WHAT NEEDS TO BE DONE:
The expected answer is the set of lines in the data below between the line holding "The text here" and the line holding "target: orange", inclusive, written out exactly.

··· RECORDS SUPPLIED

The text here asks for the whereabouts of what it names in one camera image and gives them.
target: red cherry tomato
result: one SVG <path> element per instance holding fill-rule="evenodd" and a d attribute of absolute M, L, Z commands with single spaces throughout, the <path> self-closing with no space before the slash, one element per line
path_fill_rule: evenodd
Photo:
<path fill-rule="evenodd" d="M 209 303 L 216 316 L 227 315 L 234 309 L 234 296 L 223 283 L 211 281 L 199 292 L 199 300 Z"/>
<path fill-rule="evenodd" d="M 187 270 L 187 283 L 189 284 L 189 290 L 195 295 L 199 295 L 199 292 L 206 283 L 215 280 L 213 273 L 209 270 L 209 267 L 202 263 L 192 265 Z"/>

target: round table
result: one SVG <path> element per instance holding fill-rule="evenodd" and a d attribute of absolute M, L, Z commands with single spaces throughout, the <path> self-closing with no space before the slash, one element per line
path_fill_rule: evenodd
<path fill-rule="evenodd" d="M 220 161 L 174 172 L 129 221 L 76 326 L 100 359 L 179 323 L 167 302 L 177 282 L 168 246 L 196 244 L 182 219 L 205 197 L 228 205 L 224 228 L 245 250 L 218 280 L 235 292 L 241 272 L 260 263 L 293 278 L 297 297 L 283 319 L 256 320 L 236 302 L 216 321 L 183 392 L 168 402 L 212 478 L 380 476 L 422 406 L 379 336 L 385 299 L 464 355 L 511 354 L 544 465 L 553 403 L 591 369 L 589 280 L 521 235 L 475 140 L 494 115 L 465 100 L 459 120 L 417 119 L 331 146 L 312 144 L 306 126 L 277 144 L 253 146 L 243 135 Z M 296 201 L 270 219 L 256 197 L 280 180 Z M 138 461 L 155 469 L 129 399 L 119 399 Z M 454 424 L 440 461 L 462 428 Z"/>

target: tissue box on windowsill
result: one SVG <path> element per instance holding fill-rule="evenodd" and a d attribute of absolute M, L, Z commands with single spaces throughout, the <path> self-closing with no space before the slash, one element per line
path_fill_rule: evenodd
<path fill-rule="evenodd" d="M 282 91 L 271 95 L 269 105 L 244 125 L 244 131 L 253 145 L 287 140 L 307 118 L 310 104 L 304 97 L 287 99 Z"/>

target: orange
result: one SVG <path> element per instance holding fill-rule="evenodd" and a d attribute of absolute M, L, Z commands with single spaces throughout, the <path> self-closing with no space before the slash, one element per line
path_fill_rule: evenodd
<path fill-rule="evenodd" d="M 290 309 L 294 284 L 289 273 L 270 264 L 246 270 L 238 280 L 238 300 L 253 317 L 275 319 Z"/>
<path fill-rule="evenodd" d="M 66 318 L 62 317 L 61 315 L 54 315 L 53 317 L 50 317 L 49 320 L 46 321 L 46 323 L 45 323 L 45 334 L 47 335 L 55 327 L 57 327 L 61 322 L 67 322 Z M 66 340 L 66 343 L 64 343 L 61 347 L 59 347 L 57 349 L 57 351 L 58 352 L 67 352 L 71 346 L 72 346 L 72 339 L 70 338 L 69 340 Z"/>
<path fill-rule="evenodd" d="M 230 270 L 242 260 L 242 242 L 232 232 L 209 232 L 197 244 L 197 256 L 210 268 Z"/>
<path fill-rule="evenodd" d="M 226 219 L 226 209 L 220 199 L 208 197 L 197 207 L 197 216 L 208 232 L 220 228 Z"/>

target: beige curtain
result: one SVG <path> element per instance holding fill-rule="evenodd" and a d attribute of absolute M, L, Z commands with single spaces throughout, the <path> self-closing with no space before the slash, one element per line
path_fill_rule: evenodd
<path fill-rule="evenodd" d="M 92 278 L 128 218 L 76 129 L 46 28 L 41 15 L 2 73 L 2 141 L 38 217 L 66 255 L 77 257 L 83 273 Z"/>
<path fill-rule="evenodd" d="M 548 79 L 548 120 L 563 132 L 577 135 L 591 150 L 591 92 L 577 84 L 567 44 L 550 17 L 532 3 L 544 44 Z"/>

······
··· RECORDS SUPPLIED

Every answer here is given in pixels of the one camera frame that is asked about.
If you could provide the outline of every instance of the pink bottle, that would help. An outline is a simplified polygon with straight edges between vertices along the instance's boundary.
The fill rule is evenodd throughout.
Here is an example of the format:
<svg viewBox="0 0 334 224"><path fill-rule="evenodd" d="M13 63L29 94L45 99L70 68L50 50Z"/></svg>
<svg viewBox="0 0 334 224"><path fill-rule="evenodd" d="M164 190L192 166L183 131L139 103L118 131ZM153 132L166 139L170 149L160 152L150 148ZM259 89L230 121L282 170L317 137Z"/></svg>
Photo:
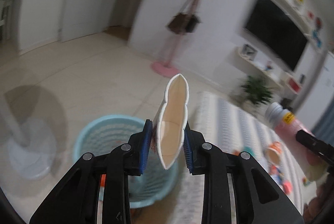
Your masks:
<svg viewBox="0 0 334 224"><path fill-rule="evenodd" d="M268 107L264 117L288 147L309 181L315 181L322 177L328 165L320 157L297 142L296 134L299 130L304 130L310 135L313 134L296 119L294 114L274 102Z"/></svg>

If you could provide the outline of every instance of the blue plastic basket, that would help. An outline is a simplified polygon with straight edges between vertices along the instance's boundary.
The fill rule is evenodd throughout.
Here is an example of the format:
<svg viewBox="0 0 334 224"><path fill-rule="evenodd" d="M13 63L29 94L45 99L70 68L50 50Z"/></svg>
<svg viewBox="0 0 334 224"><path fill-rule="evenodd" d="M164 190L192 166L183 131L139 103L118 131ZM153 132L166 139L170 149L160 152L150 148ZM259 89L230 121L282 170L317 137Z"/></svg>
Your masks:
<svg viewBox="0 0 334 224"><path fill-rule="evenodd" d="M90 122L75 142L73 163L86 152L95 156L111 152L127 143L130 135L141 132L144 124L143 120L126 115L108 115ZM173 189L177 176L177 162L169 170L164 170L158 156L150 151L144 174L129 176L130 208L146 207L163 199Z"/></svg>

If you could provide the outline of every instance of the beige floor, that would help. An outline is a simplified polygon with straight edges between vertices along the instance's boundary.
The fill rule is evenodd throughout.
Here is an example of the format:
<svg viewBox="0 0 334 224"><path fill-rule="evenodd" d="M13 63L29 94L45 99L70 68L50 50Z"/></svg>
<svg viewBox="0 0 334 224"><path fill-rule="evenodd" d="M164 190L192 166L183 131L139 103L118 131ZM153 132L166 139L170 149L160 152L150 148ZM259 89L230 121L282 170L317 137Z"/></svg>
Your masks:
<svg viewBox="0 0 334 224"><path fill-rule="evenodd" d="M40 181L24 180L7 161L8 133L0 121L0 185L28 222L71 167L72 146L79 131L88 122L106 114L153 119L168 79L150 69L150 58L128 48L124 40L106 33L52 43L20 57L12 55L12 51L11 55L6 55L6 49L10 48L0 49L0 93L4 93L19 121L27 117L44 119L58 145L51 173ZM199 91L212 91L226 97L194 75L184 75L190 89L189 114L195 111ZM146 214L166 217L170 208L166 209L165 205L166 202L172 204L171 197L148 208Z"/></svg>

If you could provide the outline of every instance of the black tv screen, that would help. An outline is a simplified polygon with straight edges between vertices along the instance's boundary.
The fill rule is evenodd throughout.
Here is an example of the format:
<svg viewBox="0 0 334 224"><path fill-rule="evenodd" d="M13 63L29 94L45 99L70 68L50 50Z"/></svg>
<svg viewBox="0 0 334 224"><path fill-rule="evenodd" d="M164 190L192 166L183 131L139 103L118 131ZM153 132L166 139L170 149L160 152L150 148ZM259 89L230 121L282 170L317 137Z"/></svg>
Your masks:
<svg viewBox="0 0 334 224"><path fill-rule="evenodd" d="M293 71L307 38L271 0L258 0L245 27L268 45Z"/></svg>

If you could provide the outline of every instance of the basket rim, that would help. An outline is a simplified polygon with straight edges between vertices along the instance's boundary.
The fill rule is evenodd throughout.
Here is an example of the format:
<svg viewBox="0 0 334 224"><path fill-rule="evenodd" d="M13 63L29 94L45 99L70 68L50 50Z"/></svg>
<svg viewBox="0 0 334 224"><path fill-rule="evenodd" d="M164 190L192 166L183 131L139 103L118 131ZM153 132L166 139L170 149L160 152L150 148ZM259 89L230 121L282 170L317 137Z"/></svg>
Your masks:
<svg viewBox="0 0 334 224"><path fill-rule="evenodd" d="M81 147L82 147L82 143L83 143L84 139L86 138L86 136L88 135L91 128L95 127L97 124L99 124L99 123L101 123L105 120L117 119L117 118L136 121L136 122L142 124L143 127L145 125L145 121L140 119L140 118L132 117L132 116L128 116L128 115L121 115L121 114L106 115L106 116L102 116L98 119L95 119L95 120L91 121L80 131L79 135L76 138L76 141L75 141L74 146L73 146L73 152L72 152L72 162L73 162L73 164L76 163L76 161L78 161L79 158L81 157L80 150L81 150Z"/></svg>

······

WRITTEN ANSWER:
The text here asks for the whereabouts of what it names in one camera image and gives them.
target: red cherry tomato
result: one SVG <path> element per instance holding fill-rule="evenodd" and a d attribute of absolute M, L, Z commands with single spaces throughout, the <path> self-closing with no space before the slash, one element per line
path_fill_rule: evenodd
Photo:
<path fill-rule="evenodd" d="M 209 303 L 216 316 L 227 315 L 234 309 L 234 296 L 223 283 L 211 281 L 199 292 L 199 300 Z"/>
<path fill-rule="evenodd" d="M 187 270 L 187 283 L 189 284 L 189 290 L 195 295 L 199 295 L 199 292 L 206 283 L 215 280 L 213 273 L 209 270 L 209 267 L 202 263 L 192 265 Z"/>

target: round table
result: one SVG <path> element per instance holding fill-rule="evenodd" and a d attribute of absolute M, L, Z commands with single spaces throughout, the <path> self-closing with no space before the slash, one element per line
path_fill_rule: evenodd
<path fill-rule="evenodd" d="M 220 161 L 174 172 L 129 221 L 76 326 L 100 359 L 179 323 L 167 302 L 177 282 L 168 246 L 196 244 L 182 219 L 205 197 L 228 205 L 224 228 L 245 250 L 218 280 L 235 292 L 241 272 L 260 263 L 293 278 L 297 297 L 283 319 L 256 320 L 236 302 L 216 321 L 183 392 L 168 402 L 212 478 L 380 476 L 422 406 L 379 336 L 385 299 L 464 355 L 511 354 L 544 465 L 553 403 L 591 369 L 589 280 L 521 235 L 475 140 L 494 115 L 465 100 L 459 120 L 417 119 L 331 146 L 312 144 L 306 126 L 277 144 L 253 146 L 243 135 Z M 296 201 L 270 219 L 256 197 L 280 180 Z M 138 461 L 155 469 L 129 399 L 119 399 Z M 454 424 L 440 461 L 462 428 Z"/>

target: tissue box on windowsill
result: one SVG <path> element per instance holding fill-rule="evenodd" and a d attribute of absolute M, L, Z commands with single spaces throughout, the <path> self-closing with no space before the slash, one element per line
path_fill_rule: evenodd
<path fill-rule="evenodd" d="M 282 91 L 271 95 L 269 105 L 244 125 L 244 131 L 253 145 L 287 140 L 307 118 L 310 104 L 304 97 L 287 99 Z"/>

target: orange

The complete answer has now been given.